La poetica (e l’etica) documentaria del cinema-verità di Jean-Pierre e Luc Dardenne prosegue imperterrita su di un terreno di perfetta coerenza estetico-narrativa da oltre due decenni, trovando proprio ne La ragazza senza nome una condensazione perfetta di un cinema che antepone il contenuto morale sull’esistenza del quotidiano a una forma rimasta sempre essenziale ma al contempo lucida e graffiante. La decima pellicola firmata dai fratelli belgi appare di fatto come la più “cinematografica”, in quanto, mentre nella palma d’Oro Rosetta la ruggine e il vento del reale spingevano insistentemente per bucare la sottile membrana dello schermo e invadere l’extra diegetico spettatoriale, qui il filmico rimane conchiuso nei bordi di un formato vicino al 4:3 che comprime fatti, volti ed emozioni in uno spazio ben delimitato nel quale la sola presenza fisica della giovane – ma già “vissuta” – dottoressa Davin incolla il fruitore all’umano e alle sue peripezie. In questo loro cinema baziniano “più vero del vero” i Dardenne decidono di replicare la formula della ricerca a tappe già ben delineatasi con Due giorni, una notte.
In La ragazza senza nome un’ora dopo la chiusura d’esercizio la dottoressa Jenny Davin (Adèle Haenel), medico condotto di un piccolo sobborgo alle porte di Liegi, rifiuta di rispondere a una chiamata al citofono del suo ambulatorio.
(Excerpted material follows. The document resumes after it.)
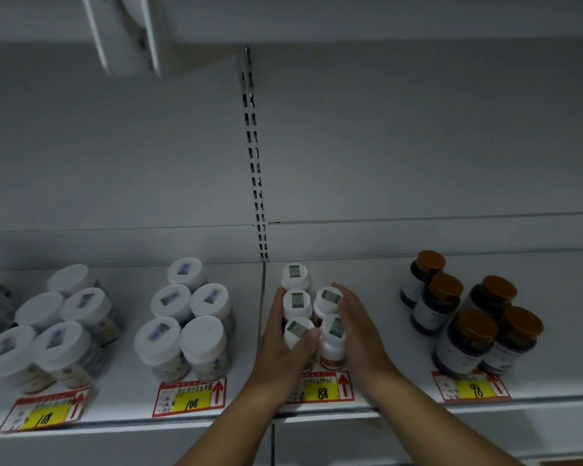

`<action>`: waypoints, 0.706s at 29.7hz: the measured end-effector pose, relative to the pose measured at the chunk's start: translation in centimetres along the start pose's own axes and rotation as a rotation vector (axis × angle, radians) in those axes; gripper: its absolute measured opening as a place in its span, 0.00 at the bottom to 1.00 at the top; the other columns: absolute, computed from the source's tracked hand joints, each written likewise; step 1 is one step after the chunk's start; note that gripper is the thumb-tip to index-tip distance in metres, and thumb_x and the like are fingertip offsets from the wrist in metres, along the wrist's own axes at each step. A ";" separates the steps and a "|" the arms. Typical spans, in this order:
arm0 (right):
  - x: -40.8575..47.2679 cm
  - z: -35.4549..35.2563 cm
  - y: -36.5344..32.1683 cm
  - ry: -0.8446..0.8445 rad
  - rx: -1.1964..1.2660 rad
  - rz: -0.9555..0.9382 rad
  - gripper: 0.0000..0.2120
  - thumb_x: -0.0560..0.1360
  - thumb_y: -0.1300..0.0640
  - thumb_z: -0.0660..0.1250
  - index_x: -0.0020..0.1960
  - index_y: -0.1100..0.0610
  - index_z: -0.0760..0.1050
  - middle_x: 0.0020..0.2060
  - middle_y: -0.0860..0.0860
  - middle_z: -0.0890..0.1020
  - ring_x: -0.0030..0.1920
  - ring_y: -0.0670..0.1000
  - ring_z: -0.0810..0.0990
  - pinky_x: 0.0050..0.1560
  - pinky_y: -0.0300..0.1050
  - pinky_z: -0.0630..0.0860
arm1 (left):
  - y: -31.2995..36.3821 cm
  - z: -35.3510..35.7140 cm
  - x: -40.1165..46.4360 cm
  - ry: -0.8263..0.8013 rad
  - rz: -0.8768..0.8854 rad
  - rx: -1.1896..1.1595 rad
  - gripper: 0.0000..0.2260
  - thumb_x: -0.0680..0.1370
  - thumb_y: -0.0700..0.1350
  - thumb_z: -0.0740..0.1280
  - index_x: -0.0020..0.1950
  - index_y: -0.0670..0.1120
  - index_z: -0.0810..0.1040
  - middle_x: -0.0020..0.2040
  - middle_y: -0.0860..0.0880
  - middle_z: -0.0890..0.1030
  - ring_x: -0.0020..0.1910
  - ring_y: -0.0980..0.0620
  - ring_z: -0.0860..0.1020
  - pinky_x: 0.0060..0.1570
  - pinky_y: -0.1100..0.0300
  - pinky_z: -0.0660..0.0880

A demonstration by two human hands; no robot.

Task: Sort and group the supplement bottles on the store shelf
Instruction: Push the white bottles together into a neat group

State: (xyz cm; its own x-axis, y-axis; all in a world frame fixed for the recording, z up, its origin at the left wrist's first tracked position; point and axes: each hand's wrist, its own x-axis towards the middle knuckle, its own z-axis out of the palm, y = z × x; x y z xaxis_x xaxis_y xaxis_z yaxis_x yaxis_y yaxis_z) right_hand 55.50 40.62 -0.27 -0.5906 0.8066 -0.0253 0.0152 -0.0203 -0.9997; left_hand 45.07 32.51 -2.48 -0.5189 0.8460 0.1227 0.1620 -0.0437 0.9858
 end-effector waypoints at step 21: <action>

Il giorno seguente un’indagine di polizia rivela che una donna dalle generalità ignote è stata trovata morta sulle rive di un canale e dalle registrazioni delle videocamere di sorveglianza Jenny scopre che la giovane aveva provato a chiamare aiuto proprio presso di lei prima di fuggire spaventata. Rosa da un senso di colpa che si fa via via sempre più lacerante la dottoressa da inizio a un’ossessiva e catartica ricerca dell’identità della povera vittima, generando impercettibili ma fatali conseguenze che ricadono via via sui propri scarni rapporti sociali e sulla propria carriera in procinto di decollare.
La ragazza senza nome, il film
In questo caso perà la
protagonista è calata in un racconto d’atmosfera che occhieggia al
thrilling poliziesco di detection in cui ci si trova dinnanzi a uno
strano ossimoro: mentre la giovane Jenny – un’intensa
Adèle Haenel bravissima nel celare sotto una
patina di apparente freddezza un turbine di profonde emozioni
sapientemente centellinate – si prodiga ossessivamente per espiare
la propria presunta colpa di omissione di soccorso ricercando
l’identità (e, in senso biblico, il nome) della ragazza uccisa, di
lei non abbiamo alcuna informazione al di fuori di ciò che accade
dinnanzi alla macchina da presa e che rivela la psicologia di una
donna inizialmente “professionale” ma in realtà già disposta a
darsi totalmente agli altri, qualità che verrà in seguito portata
francescanamente all’estremo dal fatto incriminato.
Peccando forse leggermente di didascalismo narrativo ma reggendo sempre ben saldo il timone dell’occhio e del cuore, i fratelli Dardenne ci pongono di forza dinnanzi alla ricerca dell’altro quale strumento per ritrovare autenticamente noi stessi.